Directions for this task |
Your job with the data below is to output exactly the lines from the one holding "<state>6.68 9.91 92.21" down to the one holding "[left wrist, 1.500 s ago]", both included, and no others.

Information supplied |
□ □ □

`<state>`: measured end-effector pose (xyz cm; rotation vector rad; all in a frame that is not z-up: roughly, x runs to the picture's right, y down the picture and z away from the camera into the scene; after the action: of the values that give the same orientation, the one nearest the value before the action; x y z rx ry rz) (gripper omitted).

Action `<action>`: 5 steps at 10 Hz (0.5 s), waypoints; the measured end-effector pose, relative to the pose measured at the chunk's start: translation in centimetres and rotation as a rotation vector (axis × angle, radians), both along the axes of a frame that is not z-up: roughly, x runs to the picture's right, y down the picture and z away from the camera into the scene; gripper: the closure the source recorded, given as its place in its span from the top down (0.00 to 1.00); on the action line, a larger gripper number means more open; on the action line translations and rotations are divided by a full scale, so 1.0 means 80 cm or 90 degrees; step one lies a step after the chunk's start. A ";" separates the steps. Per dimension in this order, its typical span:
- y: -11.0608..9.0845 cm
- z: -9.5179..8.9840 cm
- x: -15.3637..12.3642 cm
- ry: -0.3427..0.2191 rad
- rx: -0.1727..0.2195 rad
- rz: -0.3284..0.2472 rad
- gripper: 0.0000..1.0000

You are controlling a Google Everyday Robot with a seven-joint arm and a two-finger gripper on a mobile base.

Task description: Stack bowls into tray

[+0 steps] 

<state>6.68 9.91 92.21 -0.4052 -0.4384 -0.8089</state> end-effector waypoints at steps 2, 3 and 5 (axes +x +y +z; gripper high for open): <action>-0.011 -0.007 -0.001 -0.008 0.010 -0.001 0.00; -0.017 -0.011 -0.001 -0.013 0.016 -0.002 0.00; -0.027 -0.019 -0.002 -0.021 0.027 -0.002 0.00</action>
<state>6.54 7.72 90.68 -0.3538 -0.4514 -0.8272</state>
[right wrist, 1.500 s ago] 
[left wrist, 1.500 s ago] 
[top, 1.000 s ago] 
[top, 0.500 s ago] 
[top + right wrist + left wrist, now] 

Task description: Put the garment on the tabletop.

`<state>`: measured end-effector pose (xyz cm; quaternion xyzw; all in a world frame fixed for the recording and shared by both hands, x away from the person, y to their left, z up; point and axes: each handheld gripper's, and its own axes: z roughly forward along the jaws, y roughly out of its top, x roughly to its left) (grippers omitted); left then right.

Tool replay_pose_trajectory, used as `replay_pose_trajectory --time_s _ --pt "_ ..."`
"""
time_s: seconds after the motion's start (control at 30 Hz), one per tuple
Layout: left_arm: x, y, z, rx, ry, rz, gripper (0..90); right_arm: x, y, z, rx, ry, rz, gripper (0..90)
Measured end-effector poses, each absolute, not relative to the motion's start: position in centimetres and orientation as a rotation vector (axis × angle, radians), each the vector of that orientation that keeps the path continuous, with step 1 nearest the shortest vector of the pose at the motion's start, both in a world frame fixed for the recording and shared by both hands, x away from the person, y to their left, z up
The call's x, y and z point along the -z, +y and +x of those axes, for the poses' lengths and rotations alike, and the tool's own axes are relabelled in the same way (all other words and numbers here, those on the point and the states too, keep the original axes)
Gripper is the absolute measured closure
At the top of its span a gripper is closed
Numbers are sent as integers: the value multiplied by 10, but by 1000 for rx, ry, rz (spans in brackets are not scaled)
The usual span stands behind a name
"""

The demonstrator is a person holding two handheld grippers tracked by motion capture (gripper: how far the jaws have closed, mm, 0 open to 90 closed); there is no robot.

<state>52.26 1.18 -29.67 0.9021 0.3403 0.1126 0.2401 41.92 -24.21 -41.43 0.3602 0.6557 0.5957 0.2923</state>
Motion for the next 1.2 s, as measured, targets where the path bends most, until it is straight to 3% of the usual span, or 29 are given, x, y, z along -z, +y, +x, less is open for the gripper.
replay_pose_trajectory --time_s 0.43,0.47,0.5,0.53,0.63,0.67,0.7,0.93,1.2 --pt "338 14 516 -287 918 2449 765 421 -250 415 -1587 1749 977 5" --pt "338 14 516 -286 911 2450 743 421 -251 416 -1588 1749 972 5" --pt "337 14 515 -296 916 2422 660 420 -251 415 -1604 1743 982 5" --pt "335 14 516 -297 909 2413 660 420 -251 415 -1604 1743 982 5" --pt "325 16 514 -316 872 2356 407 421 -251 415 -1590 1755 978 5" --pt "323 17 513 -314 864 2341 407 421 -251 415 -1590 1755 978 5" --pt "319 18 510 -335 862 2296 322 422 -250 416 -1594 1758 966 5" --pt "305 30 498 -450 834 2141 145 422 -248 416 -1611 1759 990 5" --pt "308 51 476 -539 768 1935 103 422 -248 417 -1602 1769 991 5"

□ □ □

Answer for this exercise |
<state>6.68 9.91 92.21 -0.4052 -0.4384 -0.8089</state> end-effector waypoints at steps 2, 3 and 5 (axes +x +y +z; gripper high for open): <action>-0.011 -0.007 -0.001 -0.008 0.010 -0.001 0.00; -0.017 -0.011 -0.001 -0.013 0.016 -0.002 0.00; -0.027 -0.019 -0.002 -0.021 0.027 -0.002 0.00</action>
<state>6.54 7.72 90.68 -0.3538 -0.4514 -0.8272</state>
[right wrist, 1.500 s ago] 
[left wrist, 1.500 s ago] 

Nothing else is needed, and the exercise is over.